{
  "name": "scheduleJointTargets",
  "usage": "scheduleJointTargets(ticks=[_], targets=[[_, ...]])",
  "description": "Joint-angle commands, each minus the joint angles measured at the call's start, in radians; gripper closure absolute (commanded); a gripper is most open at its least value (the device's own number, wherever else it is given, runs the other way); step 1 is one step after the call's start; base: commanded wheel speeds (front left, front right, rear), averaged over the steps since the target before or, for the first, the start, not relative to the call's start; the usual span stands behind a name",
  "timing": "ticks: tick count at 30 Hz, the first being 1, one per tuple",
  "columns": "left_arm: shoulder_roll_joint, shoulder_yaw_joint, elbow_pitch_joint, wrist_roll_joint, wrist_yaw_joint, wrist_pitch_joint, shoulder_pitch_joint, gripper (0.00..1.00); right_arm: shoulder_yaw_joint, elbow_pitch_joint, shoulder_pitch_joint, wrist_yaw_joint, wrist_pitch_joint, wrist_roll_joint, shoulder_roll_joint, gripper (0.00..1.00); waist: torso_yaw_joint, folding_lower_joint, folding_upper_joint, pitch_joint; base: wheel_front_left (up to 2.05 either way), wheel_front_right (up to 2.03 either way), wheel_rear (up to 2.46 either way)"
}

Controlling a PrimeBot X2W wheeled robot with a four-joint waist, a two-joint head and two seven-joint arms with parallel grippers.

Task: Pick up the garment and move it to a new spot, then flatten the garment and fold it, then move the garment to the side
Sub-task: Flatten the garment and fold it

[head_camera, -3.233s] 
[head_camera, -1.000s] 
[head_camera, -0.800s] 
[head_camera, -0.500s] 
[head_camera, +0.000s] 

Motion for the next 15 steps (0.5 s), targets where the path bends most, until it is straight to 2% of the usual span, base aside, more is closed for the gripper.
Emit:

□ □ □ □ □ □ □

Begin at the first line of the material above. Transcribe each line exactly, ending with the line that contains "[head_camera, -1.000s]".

### [WRITTEN ANSWER]
{
  "name": "scheduleJointTargets",
  "usage": "scheduleJointTargets(ticks=[_], targets=[[_, ...]])",
  "description": "Joint-angle commands, each minus the joint angles measured at the call's start, in radians; gripper closure absolute (commanded); a gripper is most open at its least value (the device's own number, wherever else it is given, runs the other way); step 1 is one step after the call's start; base: commanded wheel speeds (front left, front right, rear), averaged over the steps since the target before or, for the first, the start, not relative to the call's start; the usual span stands behind a name",
  "timing": "ticks: tick count at 30 Hz, the first being 1, one per tuple",
  "columns": "left_arm: shoulder_roll_joint, shoulder_yaw_joint, elbow_pitch_joint, wrist_roll_joint, wrist_yaw_joint, wrist_pitch_joint, shoulder_pitch_joint, gripper (0.00..1.00); right_arm: shoulder_yaw_joint, elbow_pitch_joint, shoulder_pitch_joint, wrist_yaw_joint, wrist_pitch_joint, wrist_roll_joint, shoulder_roll_joint, gripper (0.00..1.00); waist: torso_yaw_joint, folding_lower_joint, folding_upper_joint, pitch_joint; base: wheel_front_left (up to 2.05 either way), wheel_front_right (up to 2.03 either way), wheel_rear (up to 2.46 either way)"
}

Controlling a PrimeBot X2W wheeled robot with a four-joint waist, a two-joint head and two seven-joint arms with parallel grippers.

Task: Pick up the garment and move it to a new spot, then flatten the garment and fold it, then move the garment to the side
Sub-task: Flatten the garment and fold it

[head_camera, -3.233s] 
[head_camera, -1.000s] 

This output is now complete.